Yes, but still that does not solve the issue with Parallel.ForEach. I would say that at least it should be mentioned as a NOTE in the documentation that Parallel.ForEach is meant for cases where work is evenly distributed and point to Parallel.Invoke when not.

svick commented 3 years ago

I believe what you're looking for is EnumerablePartitionerOptions.NoBuffering. You use it through Partitioner.Create(), e.g.:

Parallel.ForEach(Partitioner.Create(inputs, EnumerablePartitionerOptions.NoBuffering), action);

This way, threads will grab items to process one by one, instead of grabbing them in batches, which is the default.

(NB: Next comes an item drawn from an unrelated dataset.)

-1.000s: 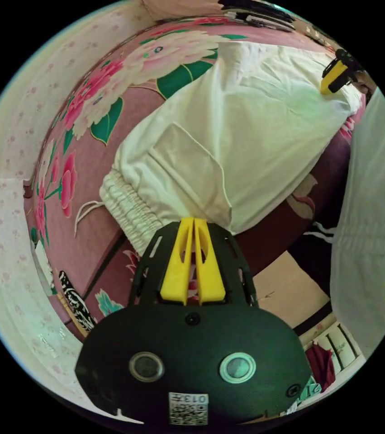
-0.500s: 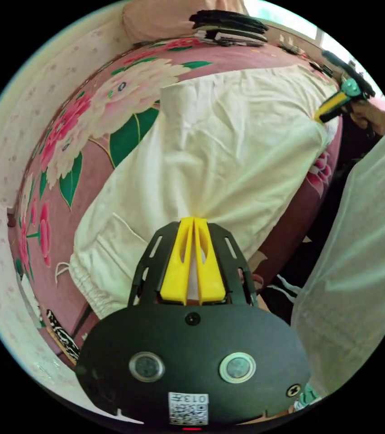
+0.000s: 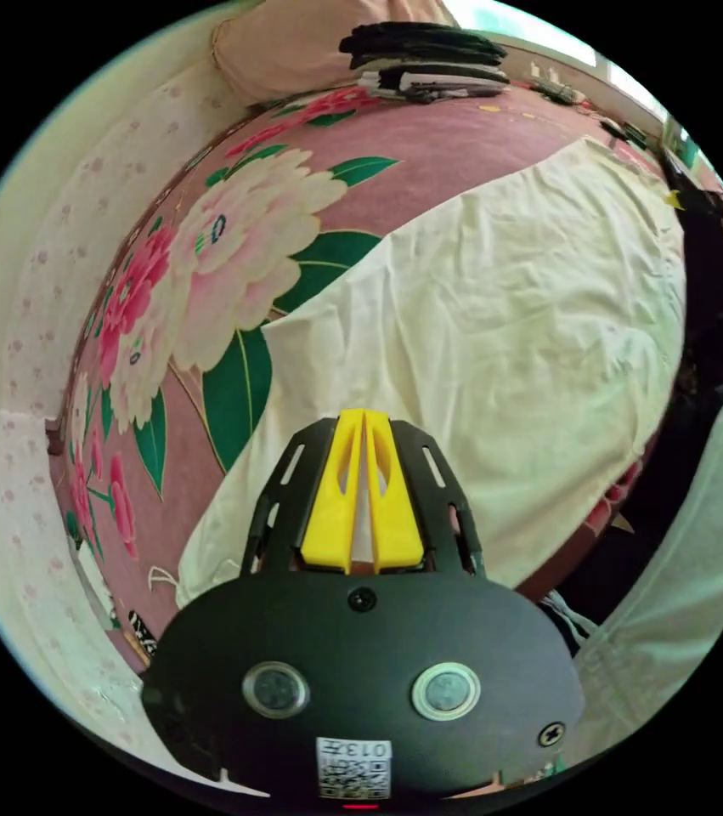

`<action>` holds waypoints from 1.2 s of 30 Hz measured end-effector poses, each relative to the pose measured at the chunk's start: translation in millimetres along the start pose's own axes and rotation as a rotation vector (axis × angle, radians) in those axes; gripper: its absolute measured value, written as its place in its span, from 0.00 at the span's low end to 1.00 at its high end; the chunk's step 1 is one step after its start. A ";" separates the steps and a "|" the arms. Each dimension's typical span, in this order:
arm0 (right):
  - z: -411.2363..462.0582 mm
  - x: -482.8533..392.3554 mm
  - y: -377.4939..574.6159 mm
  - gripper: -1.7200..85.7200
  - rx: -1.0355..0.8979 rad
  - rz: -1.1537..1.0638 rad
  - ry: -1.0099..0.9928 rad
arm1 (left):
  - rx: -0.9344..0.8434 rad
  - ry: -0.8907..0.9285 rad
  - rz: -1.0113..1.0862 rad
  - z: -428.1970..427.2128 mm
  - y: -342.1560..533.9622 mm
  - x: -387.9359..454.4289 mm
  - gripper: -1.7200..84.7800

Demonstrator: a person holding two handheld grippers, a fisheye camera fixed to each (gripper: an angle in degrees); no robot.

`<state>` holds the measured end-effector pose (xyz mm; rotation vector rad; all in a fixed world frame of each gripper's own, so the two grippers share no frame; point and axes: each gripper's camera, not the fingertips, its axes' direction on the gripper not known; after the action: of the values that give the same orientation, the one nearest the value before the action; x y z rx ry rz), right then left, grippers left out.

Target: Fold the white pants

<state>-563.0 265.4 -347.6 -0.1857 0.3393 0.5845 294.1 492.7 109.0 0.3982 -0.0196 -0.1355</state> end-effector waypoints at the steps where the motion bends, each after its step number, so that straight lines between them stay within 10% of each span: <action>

stephentoub commented 3 years ago

What @svick said.

Parallel.ForEach when given an IEnumerable<T> needs to pull each item out of the enumerator, but that is an inherently thread-unsafe operation, with the caller needing to make calls to the MoveNext + Current pair atomically. So the calling thread(s) must take a lock around the operation. If the work performed by the ForEach "body" is relatively cheap, the cost of taking that lock for each element in the enumerator dominates the cost of the overall operation. As such, by default ForEach works on a scheme whereby each thread takes one item each time it goes back to the enumerator, and then after a few times of this upgrades to taking two items each time it goes back to the enumerator, and then four, and then eight, and so on. This ammortizes the cost of taking and releasing the lock across multiple items, while still enabling parallelization for enumerables containing just a few items. It does, however, mean that if you've got a case where the body takes a really long time and the work for every item is heterogeneous, you can end up with an imbalance. To address that, NoBuffering changes the implementation to one that only ever takes a single item at a time.